Additional resource for Normalization:

https://www.youtube.com/watch?v=UrYLYV7WSHM

---

#### Exercise 1.1

Convert table **Master1** to the Second Normal Form (2NF) or Third Normal Form (3NF) as applicable.
* Explain your answer
* List main functional dependencies (not all of them)
* Describe the schema of new tables and how they relate
  * You can write Tables as above or you can insert images in the notebook.
  
Remember that **`wine.db`** contains information related to wine 'production' and 'sells'.

> Production <---> Wine <---> Sales

A good start point is to look for the 'Wine' attributes.

**Hint:** Look for redundant information between the master tables.

First, lets have a look to the first table, Wine :

In [7]:
%%sql
SELECT nv, cru, degre, mill
FROM Master1 
WHERE nv != "NONE" 
ORDER BY nv ASC

 * sqlite:///wine.db
Done.


NV,CRU,DEGRE,MILL
1,Mercurey,11.5,1980
1,Mercurey,11.5,1980
2,Julienas,11.3,1974
3,Savigny les Beaunes,12.1,1978
4,Mercurey,10.9,1980
5,Pommard,11.7,1976
6,Mercurey,11.2,1981
7,Grands Echezeaux,11.7,1968
8,Cotes de Beaune Villages,12.3,1975
9,Chapelle Chambertin,11.9,1973


We can conclude that in the table WINE, the attribute 'NV' is key => 3NF

Then, lets have a look to the second table, PRODUCTION :

In [8]:
%%sql
SELECT np, nv, qte 
FROM Master1 
ORDER BY np, nv

 * sqlite:///wine.db
Done.


NP,NV,QTE
,9.0,
,40.0,90.0
,54.0,210.0
,63.0,136.0
,66.0,124.0
,89.0,980.0
1.0,1.0,300.0
1.0,3.0,400.0
1.0,54.0,500.0
2.0,45.0,90.0


We can conclude that in the table PRODUCTION , the attribute {'NP','NV'} is key => 3NF

Finally, lets have a look to the third table, PRODUCTEUR :

In [9]:
%sql SELECT np, nom, prenom, region FROM Master1 ORDER BY np ASC

 * sqlite:///wine.db
Done.


NP,NOM,PRENOM,REGION
,,,
,,,
,,,
,,,
,,,
,,,
1.0,Bohn,Rene,Alsace
1.0,Bohn,Rene,Alsace
1.0,Bohn,Rene,Alsace
2.0,Boxler,Albert,Alsace


We can conclude that in the table PRODUCTEUR, the attribute 'NP' is key => 3NF

Finally we have 3 tables :
1. WINE['NV', 'CRU', 'DEGRE', 'MILL'] with'NV' as a key
2. PRODUCTION ['NV', 'NP', 'QTE'] with'NV','NP' as a key
3. PRODUCTEUR['NP', 'NOM', 'PRENOM', 'REGION'] with'NP' as a key

#### Exercise 1.2

Convert table **Master2** to the Second Normal Form (2NF) or Third Normal Form (3NF) as applicable.
* Explain your answer
* List main functional dependencies (not all of them)
* Describe the schema of new tables and how they relate
  * You can write Tables as above or you can insert images in the notebook.

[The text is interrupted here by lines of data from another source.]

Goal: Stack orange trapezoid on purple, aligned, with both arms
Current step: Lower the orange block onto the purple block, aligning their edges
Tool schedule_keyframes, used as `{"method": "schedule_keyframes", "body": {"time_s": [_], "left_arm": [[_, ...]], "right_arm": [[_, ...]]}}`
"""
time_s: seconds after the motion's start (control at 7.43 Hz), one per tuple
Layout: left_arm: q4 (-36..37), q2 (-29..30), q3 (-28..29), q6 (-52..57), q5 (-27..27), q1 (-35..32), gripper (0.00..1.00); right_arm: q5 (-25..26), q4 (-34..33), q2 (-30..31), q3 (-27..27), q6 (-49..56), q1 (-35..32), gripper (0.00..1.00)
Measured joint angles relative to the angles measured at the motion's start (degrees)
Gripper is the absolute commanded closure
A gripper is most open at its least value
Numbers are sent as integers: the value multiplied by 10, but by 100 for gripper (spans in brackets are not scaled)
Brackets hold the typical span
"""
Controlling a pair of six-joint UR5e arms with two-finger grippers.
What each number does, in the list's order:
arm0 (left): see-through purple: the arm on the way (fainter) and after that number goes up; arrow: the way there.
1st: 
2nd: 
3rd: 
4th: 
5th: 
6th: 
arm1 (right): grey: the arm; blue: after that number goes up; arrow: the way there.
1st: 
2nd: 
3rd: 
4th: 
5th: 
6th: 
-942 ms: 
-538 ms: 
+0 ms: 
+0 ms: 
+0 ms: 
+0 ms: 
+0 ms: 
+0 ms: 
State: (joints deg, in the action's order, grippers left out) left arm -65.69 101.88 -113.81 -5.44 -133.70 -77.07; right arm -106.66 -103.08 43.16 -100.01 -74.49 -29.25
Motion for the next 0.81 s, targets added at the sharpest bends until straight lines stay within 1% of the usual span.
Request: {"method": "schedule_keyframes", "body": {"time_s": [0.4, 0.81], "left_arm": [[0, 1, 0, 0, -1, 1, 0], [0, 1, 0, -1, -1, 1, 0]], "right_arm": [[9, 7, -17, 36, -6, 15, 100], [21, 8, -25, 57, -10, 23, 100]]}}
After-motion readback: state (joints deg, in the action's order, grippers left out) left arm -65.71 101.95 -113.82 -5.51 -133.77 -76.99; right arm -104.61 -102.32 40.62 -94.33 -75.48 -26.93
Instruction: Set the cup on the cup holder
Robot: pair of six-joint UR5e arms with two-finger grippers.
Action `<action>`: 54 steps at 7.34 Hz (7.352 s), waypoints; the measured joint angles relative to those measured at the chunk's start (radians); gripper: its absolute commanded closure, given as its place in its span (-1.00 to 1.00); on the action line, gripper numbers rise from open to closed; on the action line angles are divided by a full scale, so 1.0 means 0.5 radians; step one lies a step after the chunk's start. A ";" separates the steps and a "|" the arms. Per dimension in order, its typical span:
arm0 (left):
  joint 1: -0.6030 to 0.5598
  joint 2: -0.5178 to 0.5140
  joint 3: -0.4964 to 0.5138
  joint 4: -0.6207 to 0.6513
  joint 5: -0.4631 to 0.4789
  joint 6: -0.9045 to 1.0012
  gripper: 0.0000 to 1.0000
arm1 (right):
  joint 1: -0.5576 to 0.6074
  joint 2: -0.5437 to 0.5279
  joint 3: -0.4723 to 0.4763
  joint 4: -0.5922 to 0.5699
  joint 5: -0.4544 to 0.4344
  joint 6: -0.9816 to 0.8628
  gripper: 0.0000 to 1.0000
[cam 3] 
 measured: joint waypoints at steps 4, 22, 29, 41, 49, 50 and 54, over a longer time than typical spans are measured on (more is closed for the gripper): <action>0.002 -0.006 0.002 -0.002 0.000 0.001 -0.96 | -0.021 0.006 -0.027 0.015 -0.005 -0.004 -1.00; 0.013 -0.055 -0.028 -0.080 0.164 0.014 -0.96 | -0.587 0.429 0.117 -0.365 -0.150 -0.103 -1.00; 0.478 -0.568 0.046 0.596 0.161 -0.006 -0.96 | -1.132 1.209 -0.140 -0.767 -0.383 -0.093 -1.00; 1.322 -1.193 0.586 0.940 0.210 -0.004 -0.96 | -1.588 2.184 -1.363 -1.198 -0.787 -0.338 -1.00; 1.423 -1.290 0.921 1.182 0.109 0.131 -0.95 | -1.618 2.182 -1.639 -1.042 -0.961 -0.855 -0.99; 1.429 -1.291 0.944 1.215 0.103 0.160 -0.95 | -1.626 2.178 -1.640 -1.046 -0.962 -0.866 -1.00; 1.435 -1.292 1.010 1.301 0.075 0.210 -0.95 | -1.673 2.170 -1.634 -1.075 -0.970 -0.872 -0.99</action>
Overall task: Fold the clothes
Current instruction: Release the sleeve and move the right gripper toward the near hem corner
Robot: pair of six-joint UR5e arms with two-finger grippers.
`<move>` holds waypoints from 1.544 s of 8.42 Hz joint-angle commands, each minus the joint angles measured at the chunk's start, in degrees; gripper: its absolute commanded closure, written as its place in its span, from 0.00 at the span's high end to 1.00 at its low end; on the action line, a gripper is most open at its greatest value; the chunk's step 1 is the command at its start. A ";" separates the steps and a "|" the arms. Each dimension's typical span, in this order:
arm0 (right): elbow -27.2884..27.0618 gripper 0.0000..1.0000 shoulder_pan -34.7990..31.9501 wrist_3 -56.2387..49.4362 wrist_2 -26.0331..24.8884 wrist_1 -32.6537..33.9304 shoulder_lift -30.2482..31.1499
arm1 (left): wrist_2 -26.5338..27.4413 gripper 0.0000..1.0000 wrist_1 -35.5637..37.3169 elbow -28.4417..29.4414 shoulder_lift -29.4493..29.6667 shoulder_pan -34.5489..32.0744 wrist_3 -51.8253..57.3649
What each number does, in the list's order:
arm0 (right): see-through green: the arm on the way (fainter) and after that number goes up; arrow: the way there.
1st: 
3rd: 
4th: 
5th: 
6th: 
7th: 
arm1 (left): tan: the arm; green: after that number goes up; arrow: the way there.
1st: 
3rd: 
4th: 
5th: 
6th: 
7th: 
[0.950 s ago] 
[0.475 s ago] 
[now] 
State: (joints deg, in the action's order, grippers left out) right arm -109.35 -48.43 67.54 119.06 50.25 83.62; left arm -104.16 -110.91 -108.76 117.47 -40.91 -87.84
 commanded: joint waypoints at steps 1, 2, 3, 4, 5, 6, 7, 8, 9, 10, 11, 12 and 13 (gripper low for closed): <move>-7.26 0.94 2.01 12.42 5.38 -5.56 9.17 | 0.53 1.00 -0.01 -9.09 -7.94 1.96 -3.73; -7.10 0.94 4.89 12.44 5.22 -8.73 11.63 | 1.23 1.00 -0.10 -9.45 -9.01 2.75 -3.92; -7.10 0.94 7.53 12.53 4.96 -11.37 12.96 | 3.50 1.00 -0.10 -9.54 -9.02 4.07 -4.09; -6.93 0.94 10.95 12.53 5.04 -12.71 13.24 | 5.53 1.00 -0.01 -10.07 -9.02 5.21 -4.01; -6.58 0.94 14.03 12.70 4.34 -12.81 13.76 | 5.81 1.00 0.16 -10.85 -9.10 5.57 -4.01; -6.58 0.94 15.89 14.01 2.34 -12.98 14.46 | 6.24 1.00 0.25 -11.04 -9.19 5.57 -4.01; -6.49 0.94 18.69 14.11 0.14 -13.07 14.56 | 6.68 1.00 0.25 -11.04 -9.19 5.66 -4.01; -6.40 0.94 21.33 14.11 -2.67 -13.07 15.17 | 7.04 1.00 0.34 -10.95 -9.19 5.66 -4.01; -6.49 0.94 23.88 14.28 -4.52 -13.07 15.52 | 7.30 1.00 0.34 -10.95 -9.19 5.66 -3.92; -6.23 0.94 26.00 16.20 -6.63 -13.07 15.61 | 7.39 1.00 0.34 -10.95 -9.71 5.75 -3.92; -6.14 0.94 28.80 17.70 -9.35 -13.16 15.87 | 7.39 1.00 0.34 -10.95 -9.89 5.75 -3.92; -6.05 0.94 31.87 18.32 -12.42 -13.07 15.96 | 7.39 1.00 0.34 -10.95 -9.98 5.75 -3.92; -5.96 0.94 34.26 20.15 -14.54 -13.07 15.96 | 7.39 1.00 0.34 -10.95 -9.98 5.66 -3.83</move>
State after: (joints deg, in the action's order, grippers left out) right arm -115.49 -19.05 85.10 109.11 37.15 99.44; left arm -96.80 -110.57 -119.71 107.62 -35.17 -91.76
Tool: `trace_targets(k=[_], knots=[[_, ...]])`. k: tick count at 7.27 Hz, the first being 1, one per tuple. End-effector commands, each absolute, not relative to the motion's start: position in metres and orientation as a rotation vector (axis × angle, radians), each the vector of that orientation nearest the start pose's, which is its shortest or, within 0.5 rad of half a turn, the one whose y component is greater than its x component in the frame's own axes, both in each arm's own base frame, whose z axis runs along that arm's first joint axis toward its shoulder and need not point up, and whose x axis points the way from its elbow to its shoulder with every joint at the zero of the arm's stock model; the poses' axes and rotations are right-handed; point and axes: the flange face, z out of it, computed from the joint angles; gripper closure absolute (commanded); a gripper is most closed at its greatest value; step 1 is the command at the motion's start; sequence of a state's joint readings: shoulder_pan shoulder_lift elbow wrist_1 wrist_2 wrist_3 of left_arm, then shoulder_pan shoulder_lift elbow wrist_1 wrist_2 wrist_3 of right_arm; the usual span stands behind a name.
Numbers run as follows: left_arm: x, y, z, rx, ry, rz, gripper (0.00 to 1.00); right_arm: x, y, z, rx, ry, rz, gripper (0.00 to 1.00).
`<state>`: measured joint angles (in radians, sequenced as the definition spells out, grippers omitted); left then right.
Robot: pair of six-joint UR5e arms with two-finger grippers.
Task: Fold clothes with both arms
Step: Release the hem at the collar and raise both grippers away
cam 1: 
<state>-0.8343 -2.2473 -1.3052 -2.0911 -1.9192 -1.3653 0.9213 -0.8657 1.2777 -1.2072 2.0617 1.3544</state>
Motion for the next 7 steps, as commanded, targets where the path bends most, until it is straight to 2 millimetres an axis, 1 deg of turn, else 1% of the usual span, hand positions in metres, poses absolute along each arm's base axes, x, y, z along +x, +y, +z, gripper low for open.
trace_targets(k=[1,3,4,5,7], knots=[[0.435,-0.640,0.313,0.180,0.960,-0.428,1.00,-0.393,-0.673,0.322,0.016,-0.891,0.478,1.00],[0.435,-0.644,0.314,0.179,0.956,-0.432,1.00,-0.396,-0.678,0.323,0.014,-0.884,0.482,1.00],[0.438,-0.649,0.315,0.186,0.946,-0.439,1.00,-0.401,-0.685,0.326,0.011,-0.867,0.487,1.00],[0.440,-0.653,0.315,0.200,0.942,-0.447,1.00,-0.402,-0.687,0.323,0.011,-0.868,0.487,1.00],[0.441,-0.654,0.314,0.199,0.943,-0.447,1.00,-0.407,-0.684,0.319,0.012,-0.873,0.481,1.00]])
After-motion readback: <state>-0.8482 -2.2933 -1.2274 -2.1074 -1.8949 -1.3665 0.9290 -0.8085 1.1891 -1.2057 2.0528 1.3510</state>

**Note:** For this part, consider that a wine can be bought in multiple locations and multiple times per day.

In [10]:
First, lets have a look to the first table, WINE :

SyntaxError: invalid syntax (<ipython-input-10-0486dfa50116>, line 1)

In [None]:
%%sql SELECT nv, cru, degre, mill 
FROM Master2 
WHERE nv != 'None'

We can conclude that in the table WINE, the attribute 'NV' is key => 3NF

Then, lets have a look to the first table, CUSTOMER :

In [None]:
%%sql SELECT nb, nom, prenom, type 
FROM Master2 
WHERE nb != "None" 
ORDER BY nb
LIMIT 100

We can conclude that in the table CUSTOMER, the attribute 'NB' is key => 3NF

Then, lets have a look to the first table, VENTES :

In [None]:
%%sql 
SELECT nv, nb, dates, lieu, qte 
FROM Master2
WHERE nb != 'None' and nv != 'None' and dates != 'None' and lieu != 'None'

We can conclude that in the table VENTES, the attribute {'NV','NB', 'DATE', 'LIEU'} is key => 3NF

Finally, lets have a look to the fourth table, LOCATION :

In [None]:
%%sql 
SELECT lieu, region
FROM Master2
WHERE lieu != 'None'

We can conclude that in the table LOCATION, the attribute 'LIEU' is key => 3NF

Finally we have 4 tables :
1. WINE['NV', 'CRU', 'DEGRE', 'MILL'] with 'NV' as a key
2. CUSTOMERS['NB', 'NOM', 'PRENOM', 'TYPE'] with 'NB' as a key
3. VENTES['NV', 'NB', 'DATES', 'LIEU', 'QTE'] with {'NV','NB','DATES','LIEU'} as a key
4. LOCATION['LIEU', 'REGION'] with 'LIEU' as a key

Once you have defined the 2NF or 3NF (as applicable) we need to split the data into new tables.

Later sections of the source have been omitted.